[Prompt] For each entry, repeat the text exactly and omit any picture it holds.
Information supplied below:
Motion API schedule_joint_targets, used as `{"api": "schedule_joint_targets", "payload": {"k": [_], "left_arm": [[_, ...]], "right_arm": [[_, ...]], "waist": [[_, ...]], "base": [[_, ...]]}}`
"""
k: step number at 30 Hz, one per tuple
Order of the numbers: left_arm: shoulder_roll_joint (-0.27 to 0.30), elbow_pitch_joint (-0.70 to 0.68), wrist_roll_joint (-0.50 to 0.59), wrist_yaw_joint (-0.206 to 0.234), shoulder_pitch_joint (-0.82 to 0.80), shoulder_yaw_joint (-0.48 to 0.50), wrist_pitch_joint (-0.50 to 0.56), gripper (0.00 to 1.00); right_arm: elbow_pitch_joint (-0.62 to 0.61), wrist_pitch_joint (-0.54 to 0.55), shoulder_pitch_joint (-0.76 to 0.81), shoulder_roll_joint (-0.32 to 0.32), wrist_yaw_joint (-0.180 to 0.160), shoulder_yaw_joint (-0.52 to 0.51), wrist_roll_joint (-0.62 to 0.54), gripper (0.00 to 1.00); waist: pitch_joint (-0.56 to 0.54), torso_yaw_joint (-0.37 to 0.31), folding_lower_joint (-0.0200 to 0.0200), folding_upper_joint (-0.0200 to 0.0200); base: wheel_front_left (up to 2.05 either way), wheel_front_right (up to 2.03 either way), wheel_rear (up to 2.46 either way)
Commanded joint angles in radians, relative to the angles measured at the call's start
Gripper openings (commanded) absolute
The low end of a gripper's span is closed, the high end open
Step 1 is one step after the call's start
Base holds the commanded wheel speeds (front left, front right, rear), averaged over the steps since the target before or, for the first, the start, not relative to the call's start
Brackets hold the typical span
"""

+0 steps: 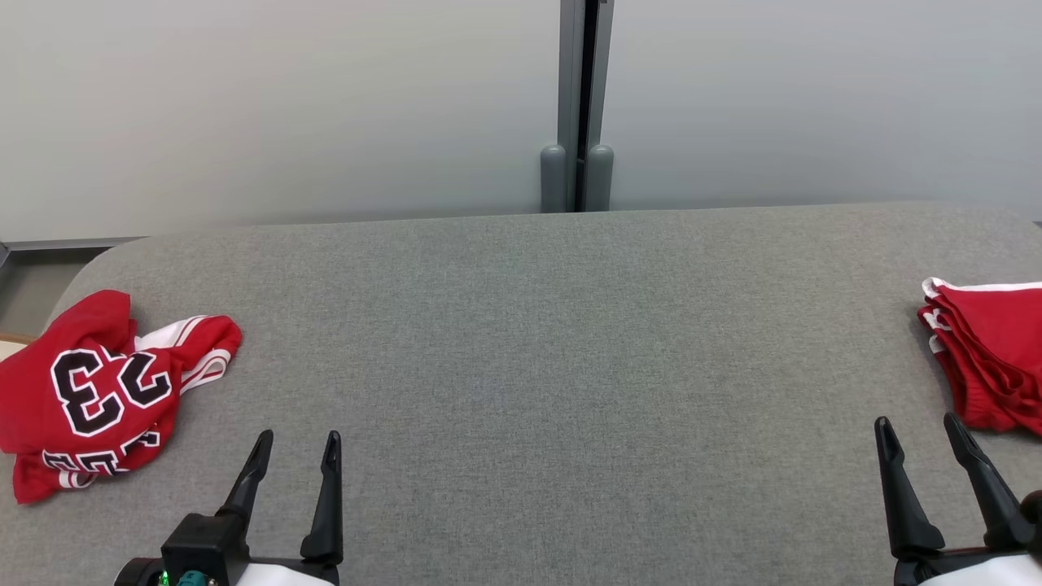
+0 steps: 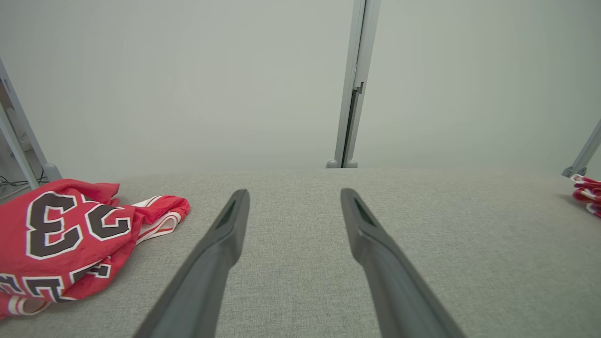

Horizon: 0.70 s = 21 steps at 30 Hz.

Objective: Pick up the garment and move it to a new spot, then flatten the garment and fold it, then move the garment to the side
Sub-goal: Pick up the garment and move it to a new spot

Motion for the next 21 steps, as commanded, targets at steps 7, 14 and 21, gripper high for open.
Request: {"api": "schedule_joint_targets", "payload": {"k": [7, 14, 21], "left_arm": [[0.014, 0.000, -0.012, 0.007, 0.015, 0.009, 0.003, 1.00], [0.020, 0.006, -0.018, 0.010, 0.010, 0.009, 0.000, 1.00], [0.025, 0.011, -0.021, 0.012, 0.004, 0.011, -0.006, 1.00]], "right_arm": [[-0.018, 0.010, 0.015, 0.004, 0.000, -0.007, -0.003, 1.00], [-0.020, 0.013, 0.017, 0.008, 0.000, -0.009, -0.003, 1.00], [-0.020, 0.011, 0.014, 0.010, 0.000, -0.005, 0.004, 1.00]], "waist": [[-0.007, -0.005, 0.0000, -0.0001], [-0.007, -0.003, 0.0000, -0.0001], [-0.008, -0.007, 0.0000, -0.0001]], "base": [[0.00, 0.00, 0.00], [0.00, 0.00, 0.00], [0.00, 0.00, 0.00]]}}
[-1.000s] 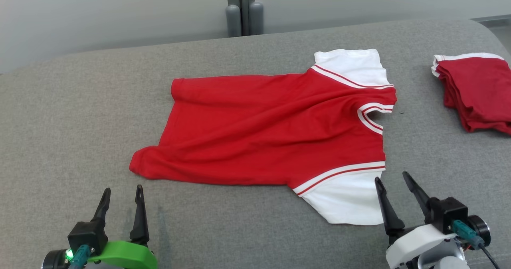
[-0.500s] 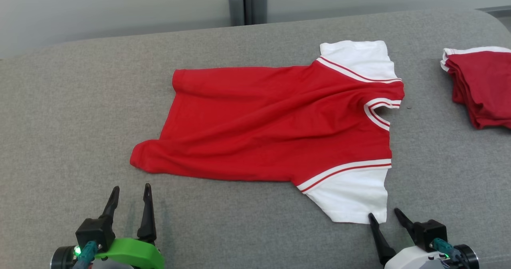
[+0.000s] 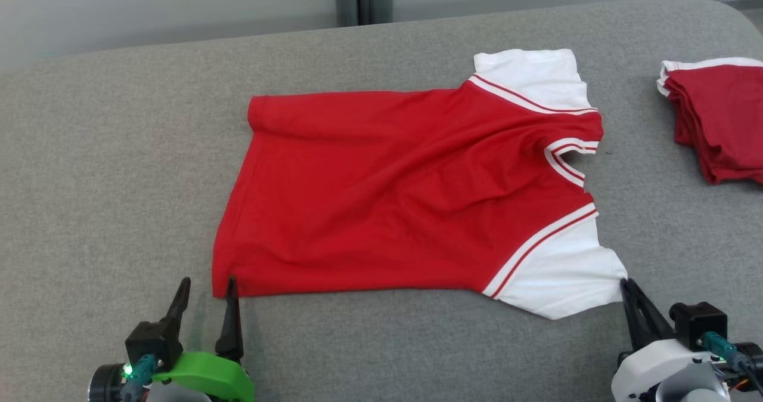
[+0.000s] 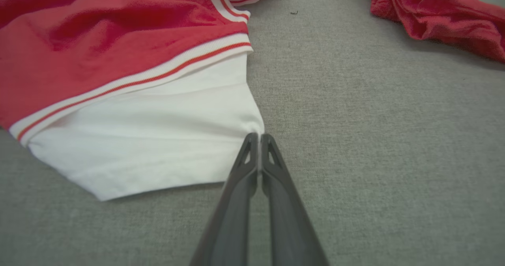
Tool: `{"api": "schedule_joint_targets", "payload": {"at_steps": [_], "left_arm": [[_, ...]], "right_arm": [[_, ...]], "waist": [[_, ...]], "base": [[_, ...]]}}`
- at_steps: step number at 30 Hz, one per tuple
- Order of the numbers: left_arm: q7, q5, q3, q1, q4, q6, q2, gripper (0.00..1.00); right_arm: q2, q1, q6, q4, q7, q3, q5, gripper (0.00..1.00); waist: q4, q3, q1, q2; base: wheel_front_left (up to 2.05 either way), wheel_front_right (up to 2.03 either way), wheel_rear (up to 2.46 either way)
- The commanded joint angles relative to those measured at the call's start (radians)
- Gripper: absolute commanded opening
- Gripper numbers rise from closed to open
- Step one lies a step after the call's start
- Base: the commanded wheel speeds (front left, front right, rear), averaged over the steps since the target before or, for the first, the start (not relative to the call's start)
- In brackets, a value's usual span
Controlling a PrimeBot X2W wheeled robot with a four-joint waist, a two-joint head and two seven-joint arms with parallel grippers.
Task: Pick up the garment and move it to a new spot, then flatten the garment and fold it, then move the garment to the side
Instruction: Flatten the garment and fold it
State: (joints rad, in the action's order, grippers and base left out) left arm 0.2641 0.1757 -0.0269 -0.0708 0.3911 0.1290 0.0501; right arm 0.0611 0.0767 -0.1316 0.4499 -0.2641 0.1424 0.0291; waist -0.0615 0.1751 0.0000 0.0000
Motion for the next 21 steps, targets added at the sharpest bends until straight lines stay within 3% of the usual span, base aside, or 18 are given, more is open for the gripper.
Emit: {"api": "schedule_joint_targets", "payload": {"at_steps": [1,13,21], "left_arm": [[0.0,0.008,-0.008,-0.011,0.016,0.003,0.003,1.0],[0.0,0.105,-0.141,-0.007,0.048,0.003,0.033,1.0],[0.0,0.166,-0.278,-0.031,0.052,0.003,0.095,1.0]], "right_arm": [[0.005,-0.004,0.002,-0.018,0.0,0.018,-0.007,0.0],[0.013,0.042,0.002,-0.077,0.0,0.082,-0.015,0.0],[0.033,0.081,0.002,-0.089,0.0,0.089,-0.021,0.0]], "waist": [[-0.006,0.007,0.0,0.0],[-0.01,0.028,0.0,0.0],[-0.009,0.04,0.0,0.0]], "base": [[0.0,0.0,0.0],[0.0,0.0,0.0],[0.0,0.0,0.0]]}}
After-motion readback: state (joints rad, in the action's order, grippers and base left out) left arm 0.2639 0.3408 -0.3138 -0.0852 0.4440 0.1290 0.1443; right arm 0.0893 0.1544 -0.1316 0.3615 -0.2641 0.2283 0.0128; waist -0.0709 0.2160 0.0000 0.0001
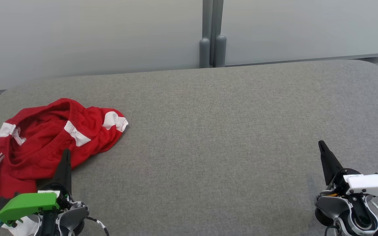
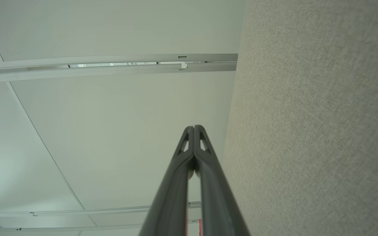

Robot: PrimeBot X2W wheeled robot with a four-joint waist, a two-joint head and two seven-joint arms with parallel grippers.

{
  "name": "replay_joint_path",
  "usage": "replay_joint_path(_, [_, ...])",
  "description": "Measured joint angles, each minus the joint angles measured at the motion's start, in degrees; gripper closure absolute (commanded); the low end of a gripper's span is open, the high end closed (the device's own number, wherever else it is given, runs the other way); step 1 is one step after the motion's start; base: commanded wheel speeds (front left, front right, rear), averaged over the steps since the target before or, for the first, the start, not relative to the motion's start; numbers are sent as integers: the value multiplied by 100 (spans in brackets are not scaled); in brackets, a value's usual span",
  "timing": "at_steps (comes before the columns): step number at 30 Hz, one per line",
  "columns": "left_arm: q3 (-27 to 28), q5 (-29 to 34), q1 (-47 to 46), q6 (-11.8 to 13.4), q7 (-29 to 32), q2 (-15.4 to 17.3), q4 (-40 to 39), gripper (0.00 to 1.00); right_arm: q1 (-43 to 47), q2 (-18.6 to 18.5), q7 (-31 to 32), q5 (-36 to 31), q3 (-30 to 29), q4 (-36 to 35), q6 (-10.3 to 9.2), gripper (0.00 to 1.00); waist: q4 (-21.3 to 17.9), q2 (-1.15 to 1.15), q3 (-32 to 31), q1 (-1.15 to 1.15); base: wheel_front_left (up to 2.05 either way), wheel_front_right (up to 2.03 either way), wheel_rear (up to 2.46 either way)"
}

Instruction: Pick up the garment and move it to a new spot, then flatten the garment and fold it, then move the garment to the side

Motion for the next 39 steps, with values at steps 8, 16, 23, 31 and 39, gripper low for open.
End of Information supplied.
[Output of the task]
Motion API schedule_joint_targets, used as `{"api": "schedule_joint_targets", "payload": {"k": [_], "left_arm": [[_, ...]], "right_arm": [[_, ...]], "waist": [[_, ...]], "base": [[_, ...]]}}`
"""
k: step number at 30 Hz, one per tuple
Order of the numbers: left_arm: shoulder_roll_joint (-0.27 to 0.30), elbow_pitch_joint (-0.70 to 0.68), wrist_roll_joint (-0.50 to 0.59), wrist_yaw_joint (-0.206 to 0.234), shoulder_pitch_joint (-0.82 to 0.80), shoulder_yaw_joint (-0.48 to 0.50), wrist_pitch_joint (-0.50 to 0.56), gripper (0.00 to 1.00); right_arm: elbow_pitch_joint (-0.62 to 0.61), wrist_pitch_joint (-0.54 to 0.55), shoulder_pitch_joint (-0.76 to 0.81), shoulder_roll_joint (-0.32 to 0.32), wrist_yaw_joint (-0.180 to 0.160), shoulder_yaw_joint (-0.52 to 0.51), wrist_roll_joint (-0.62 to 0.54), gripper (0.00 to 1.00); waist: pitch_joint (-0.56 to 0.54), torso_yaw_joint (-0.37 to 0.31), folding_lower_joint (-0.0200 to 0.0200), folding_upper_joint (-0.0200 to 0.0200); base: wheel_front_left (up to 2.05 either way), wheel_front_right (up to 2.03 either way), wheel_rear (up to 2.46 either way)
Commanded joint angles in radians, relative to the angles measured at the call's start
Gripper openings (commanded) absolute
The low end of a gripper's span is closed, the high end open
Step 1 is one step after the call's start
Base holds the commanded wheel speeds (front left, front right, rear), averaged over the steps since the target before or, for the first, the start, not relative to the call's start
Brackets hold the typical span
"""

+0 steps: 
+0 steps: 

Horizon: 0.70 s = 21 steps at 30 Hz.

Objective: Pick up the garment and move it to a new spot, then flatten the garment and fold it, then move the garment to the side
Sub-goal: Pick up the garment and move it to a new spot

Motion for the next 21 steps, as commanded, targets at steps 7, 14 and 21, gripper high for open.
Request: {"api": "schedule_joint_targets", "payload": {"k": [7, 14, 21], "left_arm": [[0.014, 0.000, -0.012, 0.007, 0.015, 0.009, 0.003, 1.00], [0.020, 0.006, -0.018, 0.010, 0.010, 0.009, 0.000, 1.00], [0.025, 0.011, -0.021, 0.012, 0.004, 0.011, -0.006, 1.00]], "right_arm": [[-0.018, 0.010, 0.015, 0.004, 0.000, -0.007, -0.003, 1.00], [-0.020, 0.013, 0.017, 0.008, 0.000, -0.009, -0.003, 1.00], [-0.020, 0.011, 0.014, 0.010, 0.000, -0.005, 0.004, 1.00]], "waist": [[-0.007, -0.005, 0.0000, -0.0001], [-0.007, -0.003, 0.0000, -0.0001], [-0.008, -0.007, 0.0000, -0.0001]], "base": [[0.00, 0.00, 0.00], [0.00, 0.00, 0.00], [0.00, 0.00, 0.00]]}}
[-1.000s] 
[-0.500s] 
[+0.000s] 
[+0.000s] 
Tool: `{"api": "schedule_joint_targets", "payload": {"at_steps": [_], "left_arm": [[_, ...]], "right_arm": [[_, ...]], "waist": [[_, ...]], "base": [[_, ...]]}}`
- at_steps: step number at 30 Hz, one per tuple
- Order of the numbers: left_arm: q7, q5, q3, q1, q4, q6, q2, gripper (0.00..1.00); right_arm: q2, q1, q6, q4, q7, q3, q5, gripper (0.00..1.00); waist: q4, q3, q1, q2; base: wheel_front_left (up to 2.05 either way), wheel_front_right (up to 2.03 either way), wheel_rear (up to 2.46 either way)
- The commanded joint angles relative to those measured at the call's start (radians)
- Gripper: absolute commanded opening
- Gripper numbers rise from closed to open
- Step one lies a step after the call's start
- Base: the commanded wheel speeds (front left, front right, rear), averaged over the steps since the target before or, for the first, the start (not relative to the call's start)
- In brackets, a value's usual span
Controlling a PrimeBot X2W wheeled robot with a four-joint waist, a two-joint head and two seven-joint arms with parallel grippers.
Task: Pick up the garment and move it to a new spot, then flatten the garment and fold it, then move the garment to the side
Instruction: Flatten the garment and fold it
State: (joints rad, in the action's order, grippers and base left out) left arm 0.2641 0.1757 -0.0269 -0.0708 0.3911 0.1290 0.0501; right arm 0.0611 0.0767 -0.1316 0.4499 -0.2641 0.1424 0.0291; waist -0.0615 0.1751 0.0000 0.0000
Motion for the next 21 steps, targets added at the sharpest bends until straight lines stay within 3% of the usual span, base aside, or 18 are given, more is open for the gripper.
Emit: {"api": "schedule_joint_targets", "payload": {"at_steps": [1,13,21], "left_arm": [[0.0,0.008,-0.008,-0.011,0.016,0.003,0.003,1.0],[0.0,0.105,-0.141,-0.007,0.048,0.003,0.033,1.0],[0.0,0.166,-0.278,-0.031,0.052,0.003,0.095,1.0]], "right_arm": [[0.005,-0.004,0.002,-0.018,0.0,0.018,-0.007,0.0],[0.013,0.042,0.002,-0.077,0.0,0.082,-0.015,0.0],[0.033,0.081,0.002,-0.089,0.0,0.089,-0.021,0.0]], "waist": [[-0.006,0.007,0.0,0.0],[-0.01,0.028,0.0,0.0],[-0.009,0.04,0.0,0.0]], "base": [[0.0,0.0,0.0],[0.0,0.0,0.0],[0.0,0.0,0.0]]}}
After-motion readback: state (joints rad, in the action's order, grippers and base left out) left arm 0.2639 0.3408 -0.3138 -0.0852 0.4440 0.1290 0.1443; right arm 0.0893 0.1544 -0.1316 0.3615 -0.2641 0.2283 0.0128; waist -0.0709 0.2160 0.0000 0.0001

Robot: PrimeBot X2W wheeled robot with a four-joint waist, a two-joint head and two seven-joint arms with parallel grippers.

{
  "name": "replay_joint_path",
  "usage": "replay_joint_path(_, [_, ...])",
  "description": "Measured joint angles, each minus the joint angles measured at the motion's start, in degrees; gripper closure absolute (commanded); the low end of a gripper's span is open, the high end closed (the device's own number, wherever else it is given, runs the other way); step 1 is one step after the motion's start; base: commanded wheel speeds (front left, front right, rear), averaged over the steps since the target before or, for the first, the start, not relative to the motion's start; numbers are sent as integers: the value multiplied by 100 (spans in brackets are not scaled); in brackets, a value's usual span",
  "timing": "at_steps (comes before the columns): step number at 30 Hz, one per line",
  "columns": "left_arm: q3 (-27 to 28), q5 (-29 to 34), q1 (-47 to 46), q6 (-11.8 to 13.4), q7 (-29 to 32), q2 (-15.4 to 17.3), q4 (-40 to 39), gripper (0.00 to 1.00); right_arm: q1 (-43 to 47), q2 (-18.6 to 18.5), q7 (-31 to 32), q5 (-36 to 31), q3 (-30 to 29), q4 (-36 to 35), q6 (-10.3 to 9.2), gripper (0.00 to 1.00); waist: q4 (-21.3 to 17.9), q2 (-1.15 to 1.15), q3 (-32 to 31), q1 (-1.15 to 1.15); base: wheel_front_left (up to 2.05 either way), wheel_front_right (up to 2.03 either way), wheel_rear (up to 2.46 either way)"
}

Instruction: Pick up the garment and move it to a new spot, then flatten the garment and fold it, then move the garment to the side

Motion for the next 39 steps, with values at steps 8, 16, 23, 31 and 39, gripper low for open.

The submitted response is complete.